Range to repeat from the listing below: the line containing "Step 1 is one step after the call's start" down to the line containing "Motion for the", both included. Copy it exactly, pictures excluded, and add nothing else.

********************

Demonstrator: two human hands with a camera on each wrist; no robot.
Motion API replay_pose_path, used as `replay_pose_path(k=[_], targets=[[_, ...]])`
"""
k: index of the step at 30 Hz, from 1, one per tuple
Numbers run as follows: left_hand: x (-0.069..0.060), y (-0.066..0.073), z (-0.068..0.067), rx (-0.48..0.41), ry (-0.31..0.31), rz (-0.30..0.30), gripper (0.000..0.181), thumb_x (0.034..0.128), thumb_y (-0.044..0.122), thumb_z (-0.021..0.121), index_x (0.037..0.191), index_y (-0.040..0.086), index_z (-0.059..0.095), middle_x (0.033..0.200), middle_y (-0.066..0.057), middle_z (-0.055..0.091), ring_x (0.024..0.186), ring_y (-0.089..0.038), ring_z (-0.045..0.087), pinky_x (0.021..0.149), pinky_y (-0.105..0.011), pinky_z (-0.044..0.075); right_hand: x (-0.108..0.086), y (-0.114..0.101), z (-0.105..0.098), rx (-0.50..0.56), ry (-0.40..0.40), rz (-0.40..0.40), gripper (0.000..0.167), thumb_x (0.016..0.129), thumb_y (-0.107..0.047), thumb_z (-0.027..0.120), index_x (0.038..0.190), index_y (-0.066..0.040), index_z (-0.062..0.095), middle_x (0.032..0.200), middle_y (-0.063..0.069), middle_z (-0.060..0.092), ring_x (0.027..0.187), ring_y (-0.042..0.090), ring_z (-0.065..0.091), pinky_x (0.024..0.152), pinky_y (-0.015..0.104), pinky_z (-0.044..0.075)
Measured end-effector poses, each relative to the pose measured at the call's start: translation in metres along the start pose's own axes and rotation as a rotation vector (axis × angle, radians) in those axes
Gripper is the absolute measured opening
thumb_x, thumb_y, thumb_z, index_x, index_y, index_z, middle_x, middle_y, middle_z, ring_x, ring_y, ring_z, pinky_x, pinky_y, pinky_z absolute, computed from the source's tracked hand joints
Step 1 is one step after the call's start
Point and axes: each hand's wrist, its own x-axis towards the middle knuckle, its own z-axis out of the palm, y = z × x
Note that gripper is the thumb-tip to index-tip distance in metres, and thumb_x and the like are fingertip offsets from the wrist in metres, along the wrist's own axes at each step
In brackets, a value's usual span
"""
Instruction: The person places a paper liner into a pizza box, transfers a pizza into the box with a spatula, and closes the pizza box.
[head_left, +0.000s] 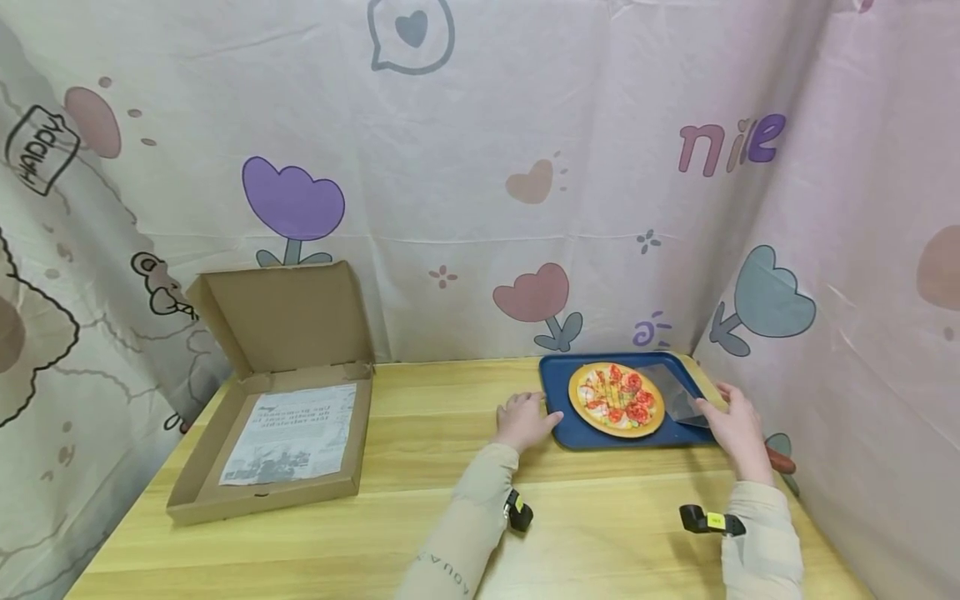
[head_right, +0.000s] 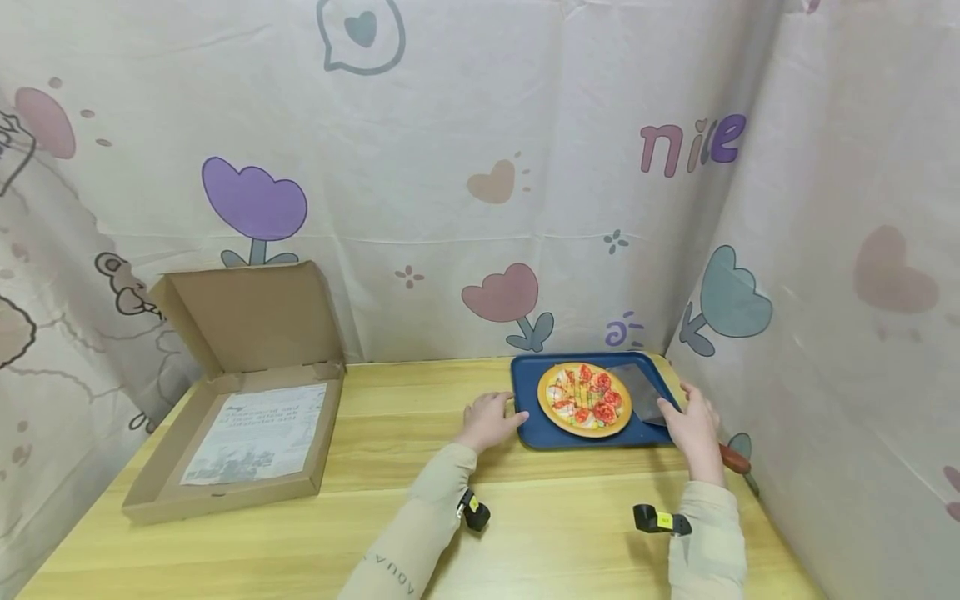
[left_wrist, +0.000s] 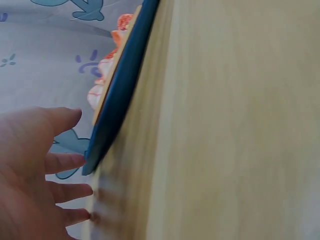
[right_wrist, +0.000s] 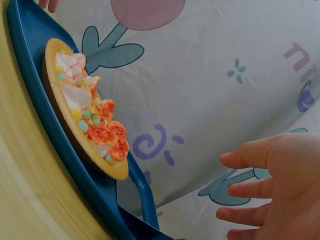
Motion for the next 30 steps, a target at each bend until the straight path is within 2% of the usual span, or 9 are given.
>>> replay_pose_path(k=[3,6,11,17,21,25,30], targets=[[0.004,0.001,0.006,0.0,0.019,-0.012,0.055,0.0932,0.05,0.057,0.137,0.017,0.056,0.144,-0.011,0.052,0.141,-0.038,0.036,0.114,-0.069,0.02,0.001,0.002,-0.001,-0.034,0.004,-0.009,0.069,0.1,-0.03,0.045,0.15,0.009,0.019,0.15,0.039,0.024,0.137,0.058,0.015,0.112,0.067,0.018],[0.007,0.003,0.009,-0.037,0.042,-0.029,0.054,0.0934,0.047,0.059,0.137,0.015,0.055,0.145,-0.012,0.051,0.142,-0.039,0.035,0.115,-0.069,0.017,0.002,0.004,-0.001,-0.066,0.005,-0.024,0.068,0.099,-0.027,0.048,0.147,0.013,0.021,0.148,0.04,0.026,0.136,0.059,0.015,0.113,0.066,0.015],[0.012,0.005,0.015,-0.049,0.091,-0.058,0.051,0.0926,0.041,0.063,0.136,0.014,0.056,0.143,-0.013,0.052,0.141,-0.037,0.036,0.116,-0.066,0.018,0.002,0.006,0.0,-0.139,0.016,-0.047,0.065,0.098,-0.023,0.049,0.144,0.016,0.025,0.144,0.041,0.029,0.134,0.058,0.02,0.114,0.065,0.014],[0.013,0.007,0.021,0.0,0.178,-0.071,0.046,0.0899,0.035,0.068,0.13,0.014,0.06,0.136,-0.013,0.057,0.134,-0.034,0.043,0.115,-0.063,0.024,-0.001,0.008,0.002,-0.249,0.06,-0.019,0.06,0.096,-0.024,0.05,0.142,0.012,0.033,0.14,0.041,0.034,0.13,0.059,0.024,0.106,0.069,0.024],[0.014,0.007,0.026,0.032,0.227,-0.08,0.043,0.0887,0.035,0.069,0.125,0.013,0.063,0.131,-0.012,0.057,0.127,-0.033,0.045,0.11,-0.056,0.031,-0.003,0.011,0.004,-0.297,0.072,-0.019,0.058,0.093,-0.025,0.055,0.138,0.009,0.039,0.135,0.041,0.038,0.124,0.059,0.031,0.096,0.073,0.032],[0.016,0.006,0.029,0.034,0.244,-0.09,0.04,0.0885,0.036,0.068,0.121,0.012,0.065,0.127,-0.011,0.055,0.12,-0.032,0.044,0.101,-0.048,0.035,-0.003,0.013,0.006,-0.344,0.075,-0.033,0.055,0.09,-0.024,0.06,0.133,0.008,0.045,0.129,0.04,0.044,0.117,0.058,0.038,0.089,0.072,0.038],[0.016,0.005,0.029,-0.056,0.221,-0.117,0.036,0.0861,0.034,0.071,0.115,0.013,0.065,0.122,-0.01,0.053,0.114,-0.031,0.041,0.095,-0.051,0.034,-0.003,0.013,0.005,-0.387,0.06,-0.025,0.054,0.088,-0.021,0.063,0.132,0.006,0.048,0.127,0.038,0.049,0.113,0.057,0.044,0.083,0.068,0.041]])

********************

**Response for this exercise**
Step 1 is one step after the call's start
Point and axes: each hand's wrist, its own x-axis towards the middle knuckle, its own z-axis out of the palm, y = z × x
Note that gripper is the thumb-tip to index-tip distance in metres, and thumb_x and the like are fingertip offsets from the wrist in metres, along the wrist's own axes at each step
In brackets, a value's usual span
"""
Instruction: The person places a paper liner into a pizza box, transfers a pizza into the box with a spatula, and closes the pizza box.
[head_left, +0.000s] 
[head_right, +0.000s] 
[left_wrist, +0.000s] 
[right_wrist, +0.000s] 
Motion for the next 30 steps, a target at each bend until the straight path is within 2% of the usual span, or 9 are given.

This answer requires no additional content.